BEGIN Provided information
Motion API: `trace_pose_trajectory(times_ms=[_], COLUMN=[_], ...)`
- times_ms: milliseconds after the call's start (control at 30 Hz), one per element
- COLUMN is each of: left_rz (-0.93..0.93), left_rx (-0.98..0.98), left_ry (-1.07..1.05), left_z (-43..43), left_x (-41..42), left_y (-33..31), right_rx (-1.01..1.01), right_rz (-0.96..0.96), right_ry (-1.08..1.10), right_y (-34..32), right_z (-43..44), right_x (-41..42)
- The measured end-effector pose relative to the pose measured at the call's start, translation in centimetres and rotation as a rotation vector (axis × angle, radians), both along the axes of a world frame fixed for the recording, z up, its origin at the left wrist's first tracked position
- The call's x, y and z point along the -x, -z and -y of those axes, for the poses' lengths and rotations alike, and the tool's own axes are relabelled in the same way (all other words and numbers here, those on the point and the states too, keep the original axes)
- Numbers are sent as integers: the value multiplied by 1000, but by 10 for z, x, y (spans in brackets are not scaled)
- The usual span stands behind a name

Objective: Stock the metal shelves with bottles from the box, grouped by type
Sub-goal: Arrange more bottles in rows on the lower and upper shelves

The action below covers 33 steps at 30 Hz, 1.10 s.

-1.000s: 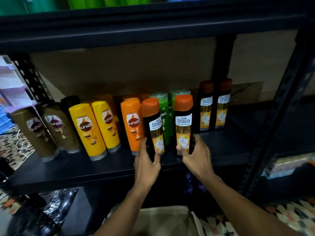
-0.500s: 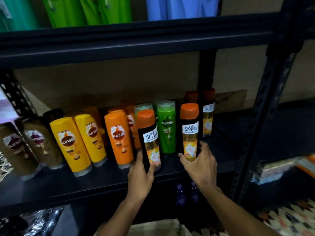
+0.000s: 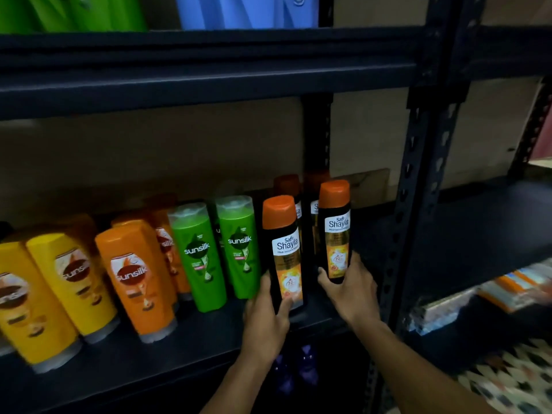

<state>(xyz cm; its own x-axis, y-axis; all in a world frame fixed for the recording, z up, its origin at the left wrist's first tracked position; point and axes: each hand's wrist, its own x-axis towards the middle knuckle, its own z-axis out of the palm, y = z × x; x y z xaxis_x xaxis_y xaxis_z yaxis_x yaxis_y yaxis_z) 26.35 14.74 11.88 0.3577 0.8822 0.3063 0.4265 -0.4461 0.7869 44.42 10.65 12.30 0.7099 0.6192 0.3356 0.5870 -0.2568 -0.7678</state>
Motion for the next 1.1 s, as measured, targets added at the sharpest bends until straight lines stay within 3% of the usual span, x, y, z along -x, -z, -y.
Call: trace_pose_trajectory(times_ms=[633, 1100], left_rz=[44, -80], left_rx=[73, 39], left_ry=[3, -67], left_z=[-29, -31], left_x=[-31, -47], left_y=[1, -5], right_rx=[60, -2], right_rz=[-20, 10], right_ry=[-159, -157], right_y=[5, 6], right_z=[-21, -20], right_x=[-29, -26])
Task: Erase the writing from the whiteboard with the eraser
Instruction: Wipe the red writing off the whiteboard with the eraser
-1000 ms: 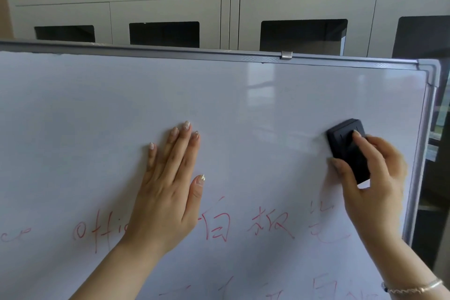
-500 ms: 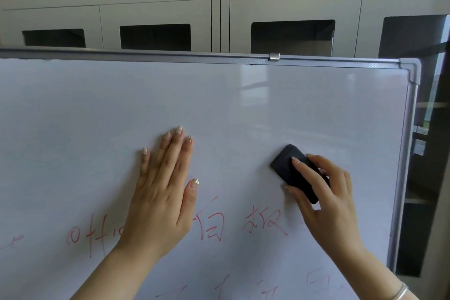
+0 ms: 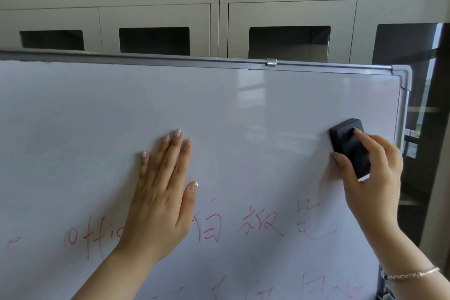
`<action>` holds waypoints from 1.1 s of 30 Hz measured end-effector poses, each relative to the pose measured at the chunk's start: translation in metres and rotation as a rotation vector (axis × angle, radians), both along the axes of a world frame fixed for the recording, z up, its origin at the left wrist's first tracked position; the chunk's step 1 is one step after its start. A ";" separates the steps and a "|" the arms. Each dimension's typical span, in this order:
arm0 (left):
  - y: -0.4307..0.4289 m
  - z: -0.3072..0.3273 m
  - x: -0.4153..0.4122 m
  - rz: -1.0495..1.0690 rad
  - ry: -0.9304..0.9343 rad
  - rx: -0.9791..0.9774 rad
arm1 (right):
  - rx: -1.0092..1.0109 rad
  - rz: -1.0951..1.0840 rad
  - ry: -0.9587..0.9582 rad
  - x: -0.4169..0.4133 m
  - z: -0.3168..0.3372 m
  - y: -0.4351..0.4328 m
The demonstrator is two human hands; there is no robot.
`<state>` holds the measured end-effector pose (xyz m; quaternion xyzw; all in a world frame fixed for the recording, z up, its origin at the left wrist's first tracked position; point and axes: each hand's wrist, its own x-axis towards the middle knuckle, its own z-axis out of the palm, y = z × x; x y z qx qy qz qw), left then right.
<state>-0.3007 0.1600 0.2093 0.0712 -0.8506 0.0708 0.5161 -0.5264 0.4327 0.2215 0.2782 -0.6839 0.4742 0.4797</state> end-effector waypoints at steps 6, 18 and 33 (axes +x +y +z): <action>0.000 -0.004 0.008 0.008 -0.023 -0.020 | 0.042 0.028 0.055 0.026 -0.012 -0.010; -0.047 0.009 0.068 -0.014 0.004 -0.017 | 0.152 0.188 0.269 0.123 0.000 -0.102; -0.186 -0.021 0.227 0.117 -0.042 0.093 | 0.309 0.346 0.368 0.250 -0.018 -0.273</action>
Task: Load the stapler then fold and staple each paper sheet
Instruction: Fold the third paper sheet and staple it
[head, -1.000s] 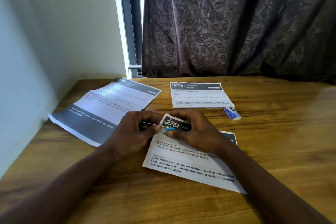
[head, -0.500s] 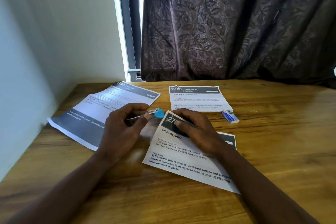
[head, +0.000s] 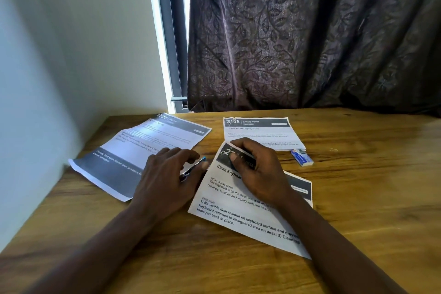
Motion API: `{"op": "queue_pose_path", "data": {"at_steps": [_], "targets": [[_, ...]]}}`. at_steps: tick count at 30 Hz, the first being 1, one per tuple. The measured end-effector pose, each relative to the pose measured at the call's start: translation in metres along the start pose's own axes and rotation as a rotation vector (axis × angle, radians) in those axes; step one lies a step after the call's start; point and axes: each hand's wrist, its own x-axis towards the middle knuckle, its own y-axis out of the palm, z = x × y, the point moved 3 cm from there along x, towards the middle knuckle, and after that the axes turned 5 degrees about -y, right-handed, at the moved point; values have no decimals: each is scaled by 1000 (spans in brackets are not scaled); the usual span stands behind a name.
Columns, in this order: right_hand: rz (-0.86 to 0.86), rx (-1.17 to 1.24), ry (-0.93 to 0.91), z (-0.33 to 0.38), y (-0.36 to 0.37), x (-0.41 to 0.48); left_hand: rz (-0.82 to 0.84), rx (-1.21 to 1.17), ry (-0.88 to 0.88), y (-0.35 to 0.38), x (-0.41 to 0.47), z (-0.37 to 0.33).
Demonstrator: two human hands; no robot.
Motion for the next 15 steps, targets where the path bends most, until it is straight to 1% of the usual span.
{"op": "queue_pose_path", "data": {"at_steps": [2,3,6,8,10,12,14,15], "targets": [[-26,-17,-37,1,-2,1,-26,-71,29,-7,-3,-11],[-41,-29,-54,2,-3,1,-6,-127,38,-8,-5,-17],[-78,-70,-111,5,-5,1,123,-261,16,-6,-10,-32],[-94,-171,-176,9,-10,0,125,-287,2,-3,-11,-36],[-136,-351,-253,13,-23,-1,57,-314,-12,-5,-9,-38],[-282,-441,-270,16,-45,1,-38,-358,-28,-11,-4,-38],[-466,-447,-199,15,-71,3,-160,-374,-56,-16,6,-40],[-531,-421,-152,14,-83,5,-229,-386,-83,-18,13,-42]]}}
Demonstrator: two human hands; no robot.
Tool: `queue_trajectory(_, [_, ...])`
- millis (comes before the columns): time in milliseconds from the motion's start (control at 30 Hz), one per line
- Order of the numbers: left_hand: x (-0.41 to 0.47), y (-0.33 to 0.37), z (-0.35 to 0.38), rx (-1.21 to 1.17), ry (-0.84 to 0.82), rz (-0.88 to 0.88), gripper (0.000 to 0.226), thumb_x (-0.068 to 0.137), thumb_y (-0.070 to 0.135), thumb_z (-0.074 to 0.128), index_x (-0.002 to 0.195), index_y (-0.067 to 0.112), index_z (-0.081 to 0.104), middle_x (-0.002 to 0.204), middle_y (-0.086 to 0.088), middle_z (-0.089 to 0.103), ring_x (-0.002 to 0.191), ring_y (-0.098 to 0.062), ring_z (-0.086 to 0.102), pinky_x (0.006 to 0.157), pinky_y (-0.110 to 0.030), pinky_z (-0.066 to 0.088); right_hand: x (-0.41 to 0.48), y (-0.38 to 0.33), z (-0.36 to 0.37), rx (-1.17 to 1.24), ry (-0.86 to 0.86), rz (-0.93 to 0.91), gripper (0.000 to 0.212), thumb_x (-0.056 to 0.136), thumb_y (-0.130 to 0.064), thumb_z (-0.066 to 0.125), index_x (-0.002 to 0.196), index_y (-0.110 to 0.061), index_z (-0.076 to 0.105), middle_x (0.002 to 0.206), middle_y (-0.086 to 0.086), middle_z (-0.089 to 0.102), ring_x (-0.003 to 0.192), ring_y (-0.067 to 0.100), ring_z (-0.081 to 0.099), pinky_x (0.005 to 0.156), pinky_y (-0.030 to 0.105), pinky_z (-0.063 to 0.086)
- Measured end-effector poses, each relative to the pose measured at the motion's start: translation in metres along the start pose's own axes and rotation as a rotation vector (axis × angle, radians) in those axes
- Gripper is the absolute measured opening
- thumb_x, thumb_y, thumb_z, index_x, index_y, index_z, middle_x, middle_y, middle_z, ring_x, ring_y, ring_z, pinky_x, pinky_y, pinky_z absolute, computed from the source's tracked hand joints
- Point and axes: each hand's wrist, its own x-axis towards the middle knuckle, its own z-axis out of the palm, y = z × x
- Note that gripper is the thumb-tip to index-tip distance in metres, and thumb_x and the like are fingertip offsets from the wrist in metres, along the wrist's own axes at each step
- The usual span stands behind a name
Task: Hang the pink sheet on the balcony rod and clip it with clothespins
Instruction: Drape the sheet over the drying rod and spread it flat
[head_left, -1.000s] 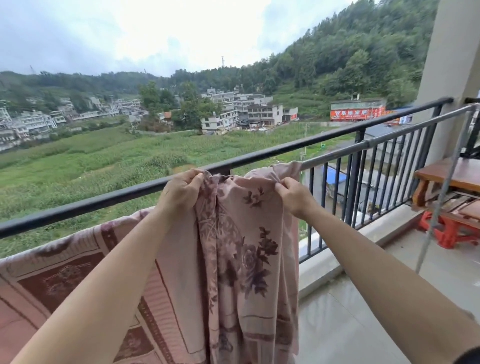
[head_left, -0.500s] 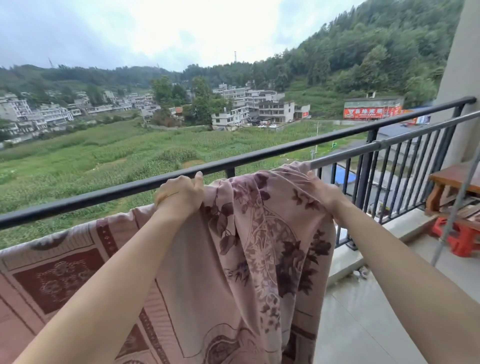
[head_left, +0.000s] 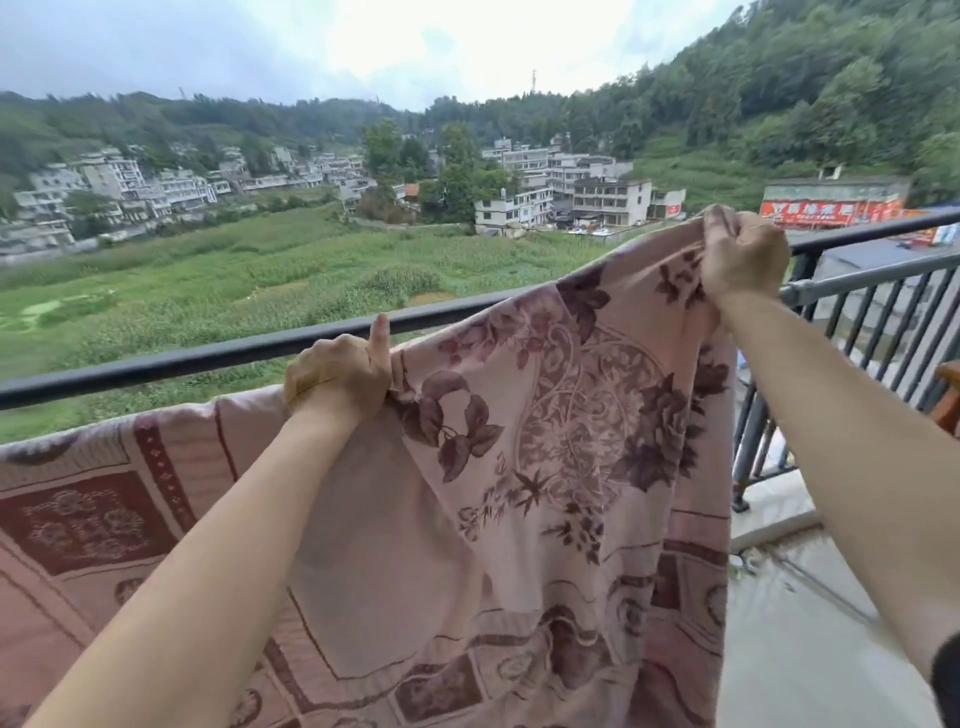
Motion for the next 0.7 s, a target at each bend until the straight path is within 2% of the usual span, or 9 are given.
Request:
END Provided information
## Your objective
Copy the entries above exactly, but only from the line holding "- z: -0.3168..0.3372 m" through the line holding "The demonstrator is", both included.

## Output of the exercise
  - z: -0.3168..0.3372 m
  - y: -0.4351..0.4328 m
The demonstrator is two human hands; there is no robot.

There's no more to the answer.